Task requirements> Output exactly the lines from the one containing "Exercise. Pick out the white wrist" to the last line of the material, inclusive, and nothing more.
====================
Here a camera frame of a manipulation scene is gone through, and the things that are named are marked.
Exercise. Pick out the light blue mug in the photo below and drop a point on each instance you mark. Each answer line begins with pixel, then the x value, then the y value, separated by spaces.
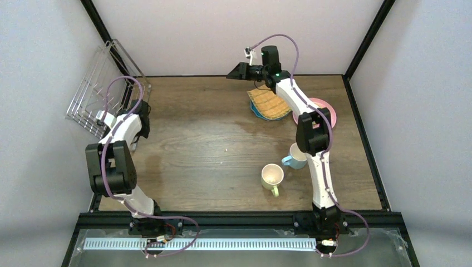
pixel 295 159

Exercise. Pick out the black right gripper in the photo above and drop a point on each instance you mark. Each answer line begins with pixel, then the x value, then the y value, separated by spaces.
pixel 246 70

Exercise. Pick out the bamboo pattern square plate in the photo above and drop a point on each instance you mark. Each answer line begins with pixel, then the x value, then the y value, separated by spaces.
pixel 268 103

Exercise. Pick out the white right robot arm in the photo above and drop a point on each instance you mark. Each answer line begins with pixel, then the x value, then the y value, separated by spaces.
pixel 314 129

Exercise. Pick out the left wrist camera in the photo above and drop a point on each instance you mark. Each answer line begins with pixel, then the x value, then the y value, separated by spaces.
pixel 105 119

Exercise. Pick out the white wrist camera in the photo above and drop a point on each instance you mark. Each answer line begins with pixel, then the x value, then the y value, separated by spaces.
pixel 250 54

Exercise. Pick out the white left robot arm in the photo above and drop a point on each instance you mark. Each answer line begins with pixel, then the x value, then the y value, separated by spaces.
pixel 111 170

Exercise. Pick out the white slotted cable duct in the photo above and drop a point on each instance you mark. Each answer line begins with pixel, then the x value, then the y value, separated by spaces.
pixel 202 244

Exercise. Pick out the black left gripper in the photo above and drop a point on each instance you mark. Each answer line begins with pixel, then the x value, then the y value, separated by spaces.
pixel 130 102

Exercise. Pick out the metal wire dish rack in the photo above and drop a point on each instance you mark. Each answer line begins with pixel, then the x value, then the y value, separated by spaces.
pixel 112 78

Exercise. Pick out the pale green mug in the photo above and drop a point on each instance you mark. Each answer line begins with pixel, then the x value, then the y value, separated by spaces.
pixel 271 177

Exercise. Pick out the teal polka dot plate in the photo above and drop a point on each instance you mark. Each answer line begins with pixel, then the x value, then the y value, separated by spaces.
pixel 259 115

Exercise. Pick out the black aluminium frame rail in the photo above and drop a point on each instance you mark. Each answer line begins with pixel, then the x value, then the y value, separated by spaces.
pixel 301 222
====================
Reply>
Exercise. Pick out the white wrist camera in the photo above and drop a point on each instance you mark. Each answer line begins with pixel, then the x value, then the y value, separated by spaces.
pixel 250 54

Exercise. Pick out the white left robot arm in the photo above and drop a point on each instance you mark. Each answer line begins with pixel, then the x value, then the y value, separated by spaces.
pixel 111 170

Exercise. Pick out the white slotted cable duct in the photo above and drop a point on each instance you mark. Each answer line begins with pixel, then the x value, then the y value, separated by spaces.
pixel 202 244

Exercise. Pick out the black left gripper in the photo above and drop a point on each instance you mark. Each answer line begins with pixel, then the x value, then the y value, separated by spaces.
pixel 130 102

Exercise. Pick out the metal wire dish rack in the photo above and drop a point on each instance you mark. Each answer line begins with pixel, then the x value, then the y value, separated by spaces.
pixel 112 78

Exercise. Pick out the pale green mug in the photo above and drop a point on each instance you mark. Each answer line begins with pixel, then the x value, then the y value, separated by spaces.
pixel 271 177

Exercise. Pick out the teal polka dot plate in the photo above and drop a point on each instance you mark. Each answer line begins with pixel, then the x value, then the y value, separated by spaces.
pixel 259 115

Exercise. Pick out the black aluminium frame rail in the photo above and drop a point on each instance you mark. Each answer line begins with pixel, then the x value, then the y value, separated by spaces.
pixel 301 222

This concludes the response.